Worship music may be a bigger problem than you think.
This was going to be a quick facebook rant, but the more I thought about it, the longer it got, until it ended up being less of a rant and more of a reflection. It is a reflection long in the making – one on contemporary worship music.
It started in church this morning. The first song was “Come Thou Fount of Every Blessing,” which is one of my favorites. Of course, guitar and drums had been added, which I quite enjoyed (hymns get a little dry after three or four verses with only piano). We came to the second verse.
“I love this verse” said the worship leader as the music built up.
“Me, too,” I thought. I was expecting these words:
Here I raise my Ebenezer;
Hither by Thy help I’m come;
And I hope, by Thy good pleasure,
Safely to arrive at home.
Jesus sought me when a stranger,
Wandering from the fold of God;
He, to rescue me from danger,
Interposed His precious blood.
Instead I found these:
I was lost in utter darkness;
‘Til You came and rescued me;
I was bound by all my sin, when,
Your love came and set me free.
Now my soul can sing a new song,
Now my heart has found a home;
Now Your grace is always with me,
And I’ll never be alone.
It was like having cold water splashed in my face. The interpolation was made more obvious by the fact that they didn’t even bother to match the pronouns from the first verse and, you know, the title – i.e., ‘thou’ instead of ‘you.’
Why?! The original was perfect! What is people’s problem with multisyllabic words and complicated sentence structures? Has the Christian population of America been reduced to a fifth-grade reading level? Do we no longer read enough of the Bible to know what an “Ebenezer” is? (To be fair, it’s a little obscure. It’s an Old Testament reference, if you’re wondering. Eben is the Hebrew word for rock; ezer is the word for help. It’s the rock of help.)
I have this problem with many songs. For instance, a new popular one says:
Oh, God, the glory is yours,
The kingdom is come,
And the battle is over.
Sorry, but if the kingdom has already come, why do we have a Lord’s prayer that says “let your kingdom come”? If the battle is over, why do we still need the armor of God? Did the apocalypse come and I somehow didn’t notice? Also, is it too much to ask that you figure out how to make your lines scan right without adding an ‘oh’ every time you need to fill space?
Now, some of these songs are very catchy, and I am not saying that they are incorrect. I am simply saying that they are not very rigorous either intellectually or doctrinally. They don’t expect you to know any of the Bible. They don’t expect you to need to grasp the gospel in order to understand them. If I were a non-Christian who wandered into church during one of these songs, I doubt I would know what is so special about Christianity; it sounds pretty generic. The verse of “Come Thou Fount” I mentioned above could be part of a love song completely separate from Christianity, except for maybe the mention of ‘sin.’

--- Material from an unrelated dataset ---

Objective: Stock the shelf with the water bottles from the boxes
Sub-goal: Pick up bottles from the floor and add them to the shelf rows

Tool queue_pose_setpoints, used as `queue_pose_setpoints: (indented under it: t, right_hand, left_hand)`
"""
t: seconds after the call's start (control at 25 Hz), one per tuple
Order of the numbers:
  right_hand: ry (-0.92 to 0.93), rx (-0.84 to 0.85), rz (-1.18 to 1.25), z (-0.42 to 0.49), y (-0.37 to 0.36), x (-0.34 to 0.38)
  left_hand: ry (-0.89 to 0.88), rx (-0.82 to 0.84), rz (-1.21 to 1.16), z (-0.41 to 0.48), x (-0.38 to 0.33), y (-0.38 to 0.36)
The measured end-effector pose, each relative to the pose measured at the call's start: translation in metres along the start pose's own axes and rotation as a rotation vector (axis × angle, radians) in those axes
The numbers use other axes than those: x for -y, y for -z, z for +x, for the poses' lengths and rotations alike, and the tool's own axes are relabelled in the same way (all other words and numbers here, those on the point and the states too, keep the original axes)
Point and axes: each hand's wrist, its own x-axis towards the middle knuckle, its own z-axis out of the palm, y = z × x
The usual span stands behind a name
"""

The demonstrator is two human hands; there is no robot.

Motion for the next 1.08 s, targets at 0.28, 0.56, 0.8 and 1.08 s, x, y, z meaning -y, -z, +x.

Recently I drove nine hours from Florida up to Virginia, and for most of the ride I switched back and forth between two radio stations (I have satellite radio, so certain stations you can listen to anywhere). One was a country gospel station. One was a contemporary Christian station. Both had their strong points. The contemporary Christian obviously had much more variety, and I knew a lot more of the songs. They were, on the whole, catchier. But I couldn’t help but be struck by the enormous amount of Biblical knowledge and Christian doctrine crammed into those gospel songs, often completely absent in Christian contemporary music.
“Alright, enough ranting, Lauren,” some of you are thinking. “We know you care about these things, but the ordinary Christian goes to church to worship, not to think about doctrine.”
Just stop and think about that sentence for a second.
Why do we think worshipping and thinking are two different things? Jesus told us to love God with all our minds. Paul tells us, “I will sing with the spirit, and I will also sing with the understanding.” Are we thinking about what we are singing? Are we engaging with doctrinal issues, or are we as Christians skating by intellectually, still breastfeeding on easy truths without biting into the meat of substantive issues in Christian doctrine?
And while we’re at it, why do you think the secular elite see Christians as anti-intellectual and illiterate? Why do they think we don’t know what we believe, or that we aren’t thinking critically about our beliefs? Why do you think they don’t want us teaching students? Some of this, of course, is prejudice. But maybe some of it is true. Maybe singing shallow songs is stunting our intellectual Christian growth. The matter deserves some critical thought.
PS – The chorus “you are good, good, oh” (4x) has officially supplanted “oh, how he loves us” (4x) as the laziest worship chorus ever. (Not that I don’t still enjoy the songs.)